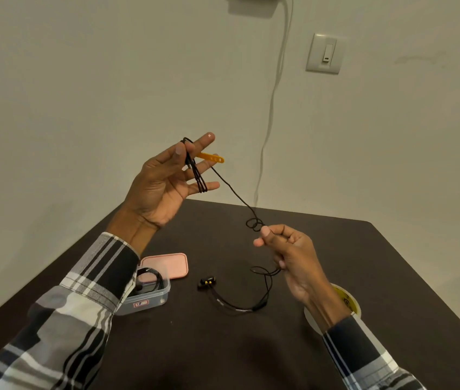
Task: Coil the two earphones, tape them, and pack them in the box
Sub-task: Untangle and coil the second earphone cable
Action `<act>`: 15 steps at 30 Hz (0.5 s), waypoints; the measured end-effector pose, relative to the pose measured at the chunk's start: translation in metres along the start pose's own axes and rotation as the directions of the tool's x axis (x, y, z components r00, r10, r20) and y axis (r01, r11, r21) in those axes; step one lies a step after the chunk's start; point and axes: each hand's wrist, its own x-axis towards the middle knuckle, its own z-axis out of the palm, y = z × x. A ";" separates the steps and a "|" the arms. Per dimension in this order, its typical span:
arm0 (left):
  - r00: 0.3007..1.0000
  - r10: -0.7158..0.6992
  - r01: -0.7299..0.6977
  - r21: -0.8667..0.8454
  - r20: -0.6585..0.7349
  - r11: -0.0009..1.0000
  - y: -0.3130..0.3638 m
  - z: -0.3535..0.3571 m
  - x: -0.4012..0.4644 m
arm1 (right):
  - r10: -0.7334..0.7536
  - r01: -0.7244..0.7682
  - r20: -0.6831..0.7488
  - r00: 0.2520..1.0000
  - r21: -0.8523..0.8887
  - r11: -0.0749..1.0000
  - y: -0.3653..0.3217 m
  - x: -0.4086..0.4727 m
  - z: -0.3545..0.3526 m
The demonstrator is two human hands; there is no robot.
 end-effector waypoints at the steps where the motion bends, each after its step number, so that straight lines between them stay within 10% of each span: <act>1: 1.000 -0.001 0.001 0.004 -0.013 1.000 0.000 -0.002 0.000 | 0.004 -0.004 0.000 1.000 0.009 1.000 0.001 0.001 -0.001; 9: 0.997 -0.009 0.009 0.008 -0.076 1.000 -0.003 -0.013 -0.003 | 0.024 -0.019 -0.039 0.999 0.122 0.992 0.008 0.003 -0.009; 15: 0.997 -0.001 0.001 -0.005 -0.081 1.000 -0.005 -0.012 -0.002 | -0.110 0.062 -0.090 0.990 -0.421 0.905 0.017 0.005 -0.003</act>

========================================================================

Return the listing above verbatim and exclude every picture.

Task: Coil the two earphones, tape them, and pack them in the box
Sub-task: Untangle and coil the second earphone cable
Action `<act>`: 15 steps at 30 Hz (0.5 s), waypoints; the measured end-effector pose, relative to the pose measured at the chunk's start: translation in metres along the start pose's own axes and rotation as the directions of the tool's x axis (x, y, z components r00, r10, r20) and y axis (r01, r11, r21) in those axes; step one lies a step after the chunk's start; point and axes: each hand's wrist, its own x-axis towards the middle knuckle, its own z-axis out of the palm, y = z × x. A ";" separates the steps and a "|" the arms. Per dimension in this order, its typical span:
arm0 (left):
  - r00: 0.3007..1.0000
  - r10: -0.7158..0.6992
  - r01: -0.7299..0.6977
  - r21: -0.8667..0.8454
  - r20: -0.6585..0.7349
  - r11: -0.0009..1.0000
  - y: -0.3130..0.3638 m
  - z: -0.3535..0.3571 m
  - x: -0.4012..0.4644 m
arm1 (right):
  - r10: -0.7334..0.7536
  - r01: -0.7244..0.7682
  - r20: -0.6831..0.7488
  - r00: 0.2520..1.0000
  - r21: -0.8523..0.8887
  - r11: -0.0749..1.0000
  - y: -0.3653..0.3217 m
  - x: -0.4086..0.4727 m
  - z: -0.3545..0.3526 m
The demonstrator is two human hands; there is no robot.
 end-effector waypoints at the steps where the motion bends, each after its step number, so that straight lines between them stay within 10% of each span: <act>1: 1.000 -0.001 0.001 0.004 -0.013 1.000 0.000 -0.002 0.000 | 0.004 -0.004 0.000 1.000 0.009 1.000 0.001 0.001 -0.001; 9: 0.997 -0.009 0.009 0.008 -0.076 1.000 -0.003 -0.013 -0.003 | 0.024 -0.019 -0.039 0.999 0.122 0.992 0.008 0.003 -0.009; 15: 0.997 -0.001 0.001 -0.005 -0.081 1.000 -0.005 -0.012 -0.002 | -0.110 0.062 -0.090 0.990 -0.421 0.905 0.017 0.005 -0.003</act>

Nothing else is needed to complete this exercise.